* **The problem**:
From the listing below, extract each line containing the string "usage".

========

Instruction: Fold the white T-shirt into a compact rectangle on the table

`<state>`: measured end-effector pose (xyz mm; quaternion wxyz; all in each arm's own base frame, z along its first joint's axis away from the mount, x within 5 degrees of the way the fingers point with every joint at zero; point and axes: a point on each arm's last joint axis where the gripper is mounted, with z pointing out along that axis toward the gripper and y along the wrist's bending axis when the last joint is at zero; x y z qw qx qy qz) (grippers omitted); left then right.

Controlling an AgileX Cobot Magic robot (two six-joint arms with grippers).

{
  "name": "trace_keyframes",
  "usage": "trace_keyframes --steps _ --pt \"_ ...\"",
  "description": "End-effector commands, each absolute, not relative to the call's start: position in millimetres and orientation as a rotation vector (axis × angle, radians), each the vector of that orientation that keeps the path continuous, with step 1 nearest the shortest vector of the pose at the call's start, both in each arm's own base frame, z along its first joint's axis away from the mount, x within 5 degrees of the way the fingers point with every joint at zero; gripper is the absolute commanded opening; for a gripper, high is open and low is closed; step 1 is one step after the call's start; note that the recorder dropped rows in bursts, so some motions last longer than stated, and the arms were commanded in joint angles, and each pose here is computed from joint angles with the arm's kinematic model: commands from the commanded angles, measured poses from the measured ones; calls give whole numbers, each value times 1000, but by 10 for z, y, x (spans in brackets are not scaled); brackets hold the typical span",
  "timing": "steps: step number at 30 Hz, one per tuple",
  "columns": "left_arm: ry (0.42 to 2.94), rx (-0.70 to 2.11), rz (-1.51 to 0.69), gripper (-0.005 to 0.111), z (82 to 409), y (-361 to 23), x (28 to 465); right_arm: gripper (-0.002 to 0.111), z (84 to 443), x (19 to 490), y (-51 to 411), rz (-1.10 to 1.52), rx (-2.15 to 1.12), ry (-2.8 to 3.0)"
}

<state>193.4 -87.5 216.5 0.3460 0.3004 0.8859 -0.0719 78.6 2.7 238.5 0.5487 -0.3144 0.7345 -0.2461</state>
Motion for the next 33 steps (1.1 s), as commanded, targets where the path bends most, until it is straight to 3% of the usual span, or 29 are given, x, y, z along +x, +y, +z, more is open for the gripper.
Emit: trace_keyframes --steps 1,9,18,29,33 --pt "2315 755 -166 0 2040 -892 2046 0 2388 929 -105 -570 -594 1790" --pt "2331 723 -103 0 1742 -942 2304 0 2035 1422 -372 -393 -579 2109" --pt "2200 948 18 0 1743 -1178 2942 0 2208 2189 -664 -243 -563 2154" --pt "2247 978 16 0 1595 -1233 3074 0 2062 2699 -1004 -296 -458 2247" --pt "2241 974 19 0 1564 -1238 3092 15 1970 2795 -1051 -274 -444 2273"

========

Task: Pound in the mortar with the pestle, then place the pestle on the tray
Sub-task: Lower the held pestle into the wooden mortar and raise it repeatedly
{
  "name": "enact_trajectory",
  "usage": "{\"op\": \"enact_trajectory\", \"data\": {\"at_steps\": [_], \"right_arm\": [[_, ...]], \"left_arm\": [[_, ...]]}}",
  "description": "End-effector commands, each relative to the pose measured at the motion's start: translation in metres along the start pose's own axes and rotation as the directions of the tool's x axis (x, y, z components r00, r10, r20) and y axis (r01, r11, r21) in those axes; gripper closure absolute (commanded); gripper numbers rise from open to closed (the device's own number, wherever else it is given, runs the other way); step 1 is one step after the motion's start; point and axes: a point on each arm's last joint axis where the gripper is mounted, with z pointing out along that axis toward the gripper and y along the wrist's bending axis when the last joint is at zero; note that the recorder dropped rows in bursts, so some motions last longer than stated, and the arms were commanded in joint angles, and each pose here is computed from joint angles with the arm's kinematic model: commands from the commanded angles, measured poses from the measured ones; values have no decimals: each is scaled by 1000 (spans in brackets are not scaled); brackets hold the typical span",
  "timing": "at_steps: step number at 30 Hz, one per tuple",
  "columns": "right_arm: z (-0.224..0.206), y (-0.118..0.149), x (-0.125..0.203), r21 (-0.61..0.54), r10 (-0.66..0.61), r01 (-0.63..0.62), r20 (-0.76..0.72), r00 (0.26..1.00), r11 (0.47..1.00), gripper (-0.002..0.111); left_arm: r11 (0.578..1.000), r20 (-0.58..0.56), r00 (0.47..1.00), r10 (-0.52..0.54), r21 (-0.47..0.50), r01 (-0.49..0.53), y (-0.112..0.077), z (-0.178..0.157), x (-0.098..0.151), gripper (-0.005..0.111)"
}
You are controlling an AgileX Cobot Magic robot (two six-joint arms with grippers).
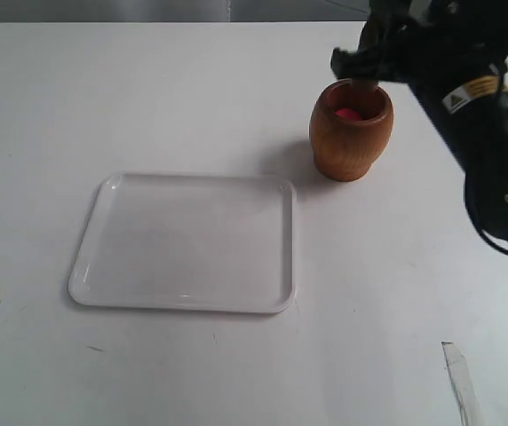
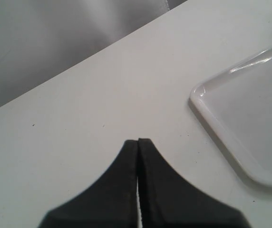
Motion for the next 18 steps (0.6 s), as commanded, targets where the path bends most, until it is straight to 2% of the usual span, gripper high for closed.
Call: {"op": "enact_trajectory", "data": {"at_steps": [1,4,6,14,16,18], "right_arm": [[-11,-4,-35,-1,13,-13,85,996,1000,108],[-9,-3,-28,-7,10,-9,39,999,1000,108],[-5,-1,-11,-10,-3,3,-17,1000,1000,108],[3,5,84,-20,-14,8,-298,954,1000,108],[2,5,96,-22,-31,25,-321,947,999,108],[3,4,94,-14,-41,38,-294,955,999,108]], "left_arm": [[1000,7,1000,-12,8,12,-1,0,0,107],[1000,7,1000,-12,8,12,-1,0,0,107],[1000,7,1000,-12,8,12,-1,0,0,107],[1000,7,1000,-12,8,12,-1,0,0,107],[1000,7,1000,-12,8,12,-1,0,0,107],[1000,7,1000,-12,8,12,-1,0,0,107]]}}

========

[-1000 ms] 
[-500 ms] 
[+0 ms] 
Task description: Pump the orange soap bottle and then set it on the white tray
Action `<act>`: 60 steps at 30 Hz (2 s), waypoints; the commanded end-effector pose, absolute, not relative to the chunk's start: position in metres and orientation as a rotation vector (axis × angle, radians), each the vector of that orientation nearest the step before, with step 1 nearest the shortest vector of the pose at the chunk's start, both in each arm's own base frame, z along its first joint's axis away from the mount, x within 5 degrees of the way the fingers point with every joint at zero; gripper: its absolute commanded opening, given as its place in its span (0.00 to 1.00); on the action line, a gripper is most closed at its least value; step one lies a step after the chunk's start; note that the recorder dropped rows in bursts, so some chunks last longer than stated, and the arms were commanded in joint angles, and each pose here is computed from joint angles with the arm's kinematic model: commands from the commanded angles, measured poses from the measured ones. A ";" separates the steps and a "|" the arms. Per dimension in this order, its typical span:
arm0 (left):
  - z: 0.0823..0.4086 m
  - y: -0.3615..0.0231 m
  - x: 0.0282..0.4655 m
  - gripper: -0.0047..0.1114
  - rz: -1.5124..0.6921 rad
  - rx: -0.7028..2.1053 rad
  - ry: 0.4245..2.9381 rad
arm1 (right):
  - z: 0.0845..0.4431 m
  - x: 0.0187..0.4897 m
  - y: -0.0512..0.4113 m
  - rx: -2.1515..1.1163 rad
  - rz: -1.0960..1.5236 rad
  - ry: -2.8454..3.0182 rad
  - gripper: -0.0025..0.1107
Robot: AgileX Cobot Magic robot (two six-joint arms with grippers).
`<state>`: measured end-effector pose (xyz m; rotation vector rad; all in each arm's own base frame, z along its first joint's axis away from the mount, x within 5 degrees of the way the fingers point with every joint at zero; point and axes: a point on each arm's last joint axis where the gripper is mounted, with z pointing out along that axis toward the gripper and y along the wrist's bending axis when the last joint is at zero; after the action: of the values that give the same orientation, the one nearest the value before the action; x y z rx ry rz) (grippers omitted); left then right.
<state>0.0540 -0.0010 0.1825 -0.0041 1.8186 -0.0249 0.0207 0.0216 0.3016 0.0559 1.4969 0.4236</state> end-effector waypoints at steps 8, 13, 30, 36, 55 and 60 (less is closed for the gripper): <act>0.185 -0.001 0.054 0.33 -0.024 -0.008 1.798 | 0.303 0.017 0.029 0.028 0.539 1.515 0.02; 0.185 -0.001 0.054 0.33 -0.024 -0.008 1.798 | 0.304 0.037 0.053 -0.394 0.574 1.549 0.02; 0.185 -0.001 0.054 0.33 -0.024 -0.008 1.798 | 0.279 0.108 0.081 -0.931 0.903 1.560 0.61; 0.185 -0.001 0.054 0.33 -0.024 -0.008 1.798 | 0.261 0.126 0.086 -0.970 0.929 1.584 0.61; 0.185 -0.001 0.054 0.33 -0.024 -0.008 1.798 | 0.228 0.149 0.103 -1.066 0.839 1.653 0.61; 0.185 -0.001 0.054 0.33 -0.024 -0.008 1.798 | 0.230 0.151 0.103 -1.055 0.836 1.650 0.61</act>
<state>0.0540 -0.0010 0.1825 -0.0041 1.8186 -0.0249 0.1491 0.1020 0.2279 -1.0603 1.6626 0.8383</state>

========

* **Solution to this task**:
  "usage": "trace_keyframes --steps _ --pt \"_ ...\"",
  "usage": "{\"op\": \"enact_trajectory\", \"data\": {\"at_steps\": [_], \"right_arm\": [[_, ...]], \"left_arm\": [[_, ...]]}}",

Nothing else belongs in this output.